Not one to tamper with state or federal documentation, I chose to break the law the old-fashioned way – by pretending to be someone I was not. Susan Gregory (names have been changed to protect my unwitting accomplice) had kindly passed on her old ID before she graduated, and it had ventured into Boston in the purses of several other minors before making its way to me. She had two inches and four years on me, but she was blonde with green eyes, and most bouncers only expected a half-hearted stab at accuracy (same gender would suffice at the Grill.) Always the overachiever, I nevertheless memorized her birth year (1969) and sign (Capricorn) as well as her street address in Georgia. I was even confident that I could produce a reasonable facsimile of her signature, should anyone ask.

It’s rare to get carded in New York, at least as long as you avoid the bars around NYU. But tonight, dropping by Arlene’s Grocery on the Lower East Side to check out live Rock’n’Roll Karaoke (a subculture that merits its own blog entry some other time) with some girlfriends, the bouncer stopped us and asked to see ID. “You look like a whole different person,” he said, holding the picture up while squinting at my face.

“Oh, the hair,” I said. “Yeah, it’s a pretty big change. What do you think?”

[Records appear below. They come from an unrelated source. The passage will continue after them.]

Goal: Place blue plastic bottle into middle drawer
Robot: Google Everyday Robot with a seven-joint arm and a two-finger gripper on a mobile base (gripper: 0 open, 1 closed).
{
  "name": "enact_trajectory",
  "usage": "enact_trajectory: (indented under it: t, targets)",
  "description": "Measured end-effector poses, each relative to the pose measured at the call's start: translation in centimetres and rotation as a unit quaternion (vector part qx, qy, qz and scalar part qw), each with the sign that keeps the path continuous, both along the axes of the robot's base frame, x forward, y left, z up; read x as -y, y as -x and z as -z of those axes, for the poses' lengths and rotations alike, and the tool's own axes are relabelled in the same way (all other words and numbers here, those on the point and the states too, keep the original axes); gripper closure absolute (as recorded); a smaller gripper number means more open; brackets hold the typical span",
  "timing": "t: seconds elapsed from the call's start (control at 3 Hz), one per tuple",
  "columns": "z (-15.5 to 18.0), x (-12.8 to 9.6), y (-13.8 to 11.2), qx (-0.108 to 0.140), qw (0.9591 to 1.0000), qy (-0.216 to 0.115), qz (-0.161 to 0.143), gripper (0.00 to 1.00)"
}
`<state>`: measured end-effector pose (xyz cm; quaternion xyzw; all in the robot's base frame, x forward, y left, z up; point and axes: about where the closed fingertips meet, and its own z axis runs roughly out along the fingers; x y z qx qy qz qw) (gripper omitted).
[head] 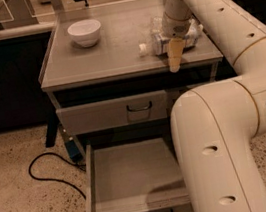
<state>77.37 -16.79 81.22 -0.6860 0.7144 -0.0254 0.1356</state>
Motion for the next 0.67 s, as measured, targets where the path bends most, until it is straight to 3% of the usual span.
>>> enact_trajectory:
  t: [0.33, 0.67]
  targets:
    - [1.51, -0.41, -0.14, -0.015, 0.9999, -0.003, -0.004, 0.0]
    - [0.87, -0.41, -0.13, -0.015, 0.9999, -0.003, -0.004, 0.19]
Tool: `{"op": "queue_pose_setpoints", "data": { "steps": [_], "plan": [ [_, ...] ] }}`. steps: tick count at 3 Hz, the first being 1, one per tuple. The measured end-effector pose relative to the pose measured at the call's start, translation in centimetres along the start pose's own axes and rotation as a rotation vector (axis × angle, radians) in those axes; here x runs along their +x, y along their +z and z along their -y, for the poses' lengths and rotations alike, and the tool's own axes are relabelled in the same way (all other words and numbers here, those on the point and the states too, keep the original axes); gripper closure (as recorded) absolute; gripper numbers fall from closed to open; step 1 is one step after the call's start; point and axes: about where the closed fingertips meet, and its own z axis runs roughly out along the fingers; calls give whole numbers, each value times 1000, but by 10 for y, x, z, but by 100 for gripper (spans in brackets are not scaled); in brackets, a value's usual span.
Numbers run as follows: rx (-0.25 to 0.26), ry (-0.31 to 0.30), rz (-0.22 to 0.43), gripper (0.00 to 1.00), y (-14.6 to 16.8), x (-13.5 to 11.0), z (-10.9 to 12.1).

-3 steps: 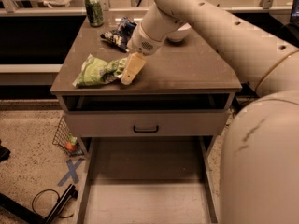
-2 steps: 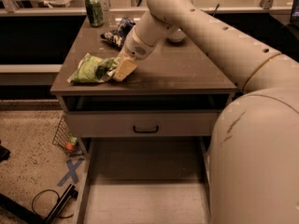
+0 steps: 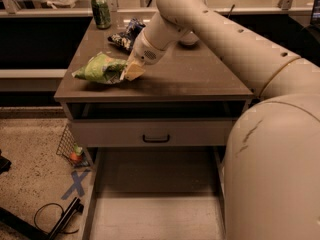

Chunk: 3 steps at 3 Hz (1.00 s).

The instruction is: Place green jalapeno chip bag into middle drawer

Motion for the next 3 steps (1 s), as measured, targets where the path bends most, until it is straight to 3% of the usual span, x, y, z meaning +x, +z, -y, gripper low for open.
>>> {"op": "queue_pose_setpoints", "data": {
  "steps": [1,2,3],
  "plan": [
    [2,-22,27,100,-15,-8,-1],
    [10,-36,43,100,-52,-13,-22],
    [82,-12,21,100,-121,-15,-71]
  ]
}}
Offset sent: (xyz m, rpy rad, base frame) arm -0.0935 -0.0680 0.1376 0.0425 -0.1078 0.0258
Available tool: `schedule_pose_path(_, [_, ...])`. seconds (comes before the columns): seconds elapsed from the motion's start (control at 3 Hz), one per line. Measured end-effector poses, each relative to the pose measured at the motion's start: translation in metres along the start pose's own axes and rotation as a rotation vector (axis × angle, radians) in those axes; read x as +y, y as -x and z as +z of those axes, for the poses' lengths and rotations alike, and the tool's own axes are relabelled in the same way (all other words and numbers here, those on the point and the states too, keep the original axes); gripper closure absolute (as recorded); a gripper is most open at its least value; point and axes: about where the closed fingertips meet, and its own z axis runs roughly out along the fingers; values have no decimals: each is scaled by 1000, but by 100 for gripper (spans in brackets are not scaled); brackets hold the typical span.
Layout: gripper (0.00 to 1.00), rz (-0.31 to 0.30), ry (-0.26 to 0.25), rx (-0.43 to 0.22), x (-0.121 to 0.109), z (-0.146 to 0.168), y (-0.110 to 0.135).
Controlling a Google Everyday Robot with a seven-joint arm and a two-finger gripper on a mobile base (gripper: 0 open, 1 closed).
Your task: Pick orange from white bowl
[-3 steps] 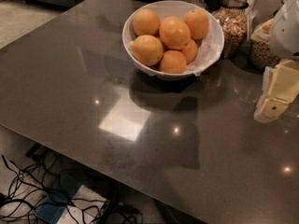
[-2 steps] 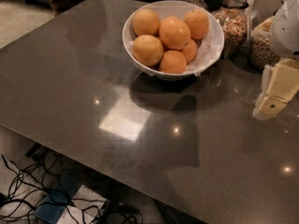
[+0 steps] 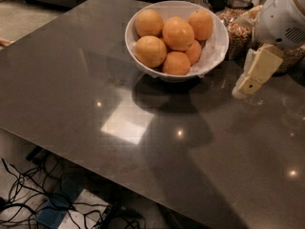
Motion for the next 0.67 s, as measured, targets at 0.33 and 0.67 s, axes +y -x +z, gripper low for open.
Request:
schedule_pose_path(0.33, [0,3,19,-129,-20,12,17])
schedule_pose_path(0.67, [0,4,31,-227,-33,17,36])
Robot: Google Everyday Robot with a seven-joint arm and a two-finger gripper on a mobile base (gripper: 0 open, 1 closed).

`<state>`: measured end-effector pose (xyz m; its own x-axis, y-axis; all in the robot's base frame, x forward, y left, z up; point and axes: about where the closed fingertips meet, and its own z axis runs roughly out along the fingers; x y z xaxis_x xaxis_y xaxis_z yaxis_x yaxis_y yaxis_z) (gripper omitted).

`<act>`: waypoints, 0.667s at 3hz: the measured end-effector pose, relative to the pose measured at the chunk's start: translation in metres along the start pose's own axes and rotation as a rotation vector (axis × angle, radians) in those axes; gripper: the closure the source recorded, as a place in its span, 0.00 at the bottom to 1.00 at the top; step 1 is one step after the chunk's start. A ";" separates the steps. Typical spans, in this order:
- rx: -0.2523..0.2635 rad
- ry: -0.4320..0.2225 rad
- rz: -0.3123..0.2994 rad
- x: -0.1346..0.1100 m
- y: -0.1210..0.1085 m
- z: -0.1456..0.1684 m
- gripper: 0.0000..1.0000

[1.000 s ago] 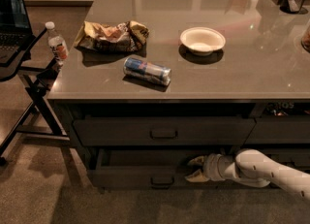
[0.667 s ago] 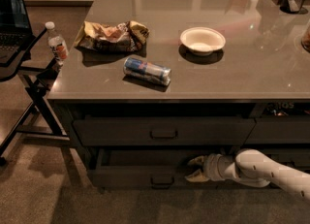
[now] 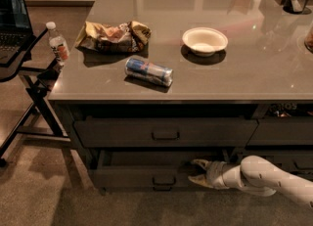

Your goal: Open middle drawer

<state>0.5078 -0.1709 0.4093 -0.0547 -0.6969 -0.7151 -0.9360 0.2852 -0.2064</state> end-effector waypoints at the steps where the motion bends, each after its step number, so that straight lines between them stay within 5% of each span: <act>1: 0.000 0.000 0.000 -0.003 -0.001 -0.002 1.00; 2: 0.007 0.004 -0.034 -0.003 0.009 -0.008 1.00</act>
Offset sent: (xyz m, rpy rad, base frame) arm -0.2074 -0.0664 -0.0455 -0.0534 0.0406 0.0066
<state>0.4965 -0.1714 0.4150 -0.0244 -0.7090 -0.7048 -0.9350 0.2657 -0.2349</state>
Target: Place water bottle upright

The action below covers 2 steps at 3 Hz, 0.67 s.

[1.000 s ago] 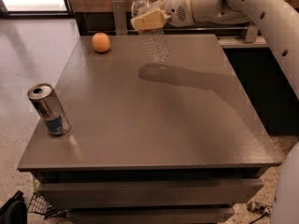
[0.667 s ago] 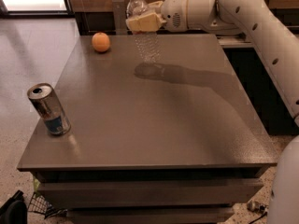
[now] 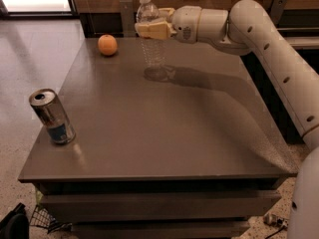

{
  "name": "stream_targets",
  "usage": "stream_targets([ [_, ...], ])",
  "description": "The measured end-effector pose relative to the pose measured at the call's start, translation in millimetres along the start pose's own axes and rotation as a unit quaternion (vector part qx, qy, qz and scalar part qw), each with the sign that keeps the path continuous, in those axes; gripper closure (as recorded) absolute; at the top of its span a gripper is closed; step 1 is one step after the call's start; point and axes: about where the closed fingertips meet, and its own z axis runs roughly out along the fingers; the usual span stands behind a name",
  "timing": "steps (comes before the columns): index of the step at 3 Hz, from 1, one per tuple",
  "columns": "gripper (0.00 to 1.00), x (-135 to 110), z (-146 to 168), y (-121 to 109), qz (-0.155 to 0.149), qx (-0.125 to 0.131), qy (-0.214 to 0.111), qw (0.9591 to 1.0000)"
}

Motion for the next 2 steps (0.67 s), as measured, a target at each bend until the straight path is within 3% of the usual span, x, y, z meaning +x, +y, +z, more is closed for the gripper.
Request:
stream_targets([
  [2, 1.0, 19, -7, 4, 0.006, 0.039, -0.017, 0.9991],
])
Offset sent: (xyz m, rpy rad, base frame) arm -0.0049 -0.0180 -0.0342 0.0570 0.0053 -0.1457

“Looks good. But has Momma seen it yet?”

“She likes it better this way,” I assured him, as we laughed and walked inside to the strains of Aaron from New Jersey wailing “Welcome to the Jungle.”

Sometimes I forget that this is what I look like now. The reflection in the mirror no longer takes me by surprise, but when I look at group photos, I still look for the girl with the shoulder-length blonde hair. At a recent global conference for work, I had to reintroduce myself to several people with whom I talk on the phone regularly, but who had not seen me in person for a few months.

At least the height, eye color and face shape on my ID was convincing enough to get me past the doors tonight, and I think I can probably manage my zodiac sign (which is what, you ask? Cancer. Of course.) But I may start practicing my signature again, just to be safe.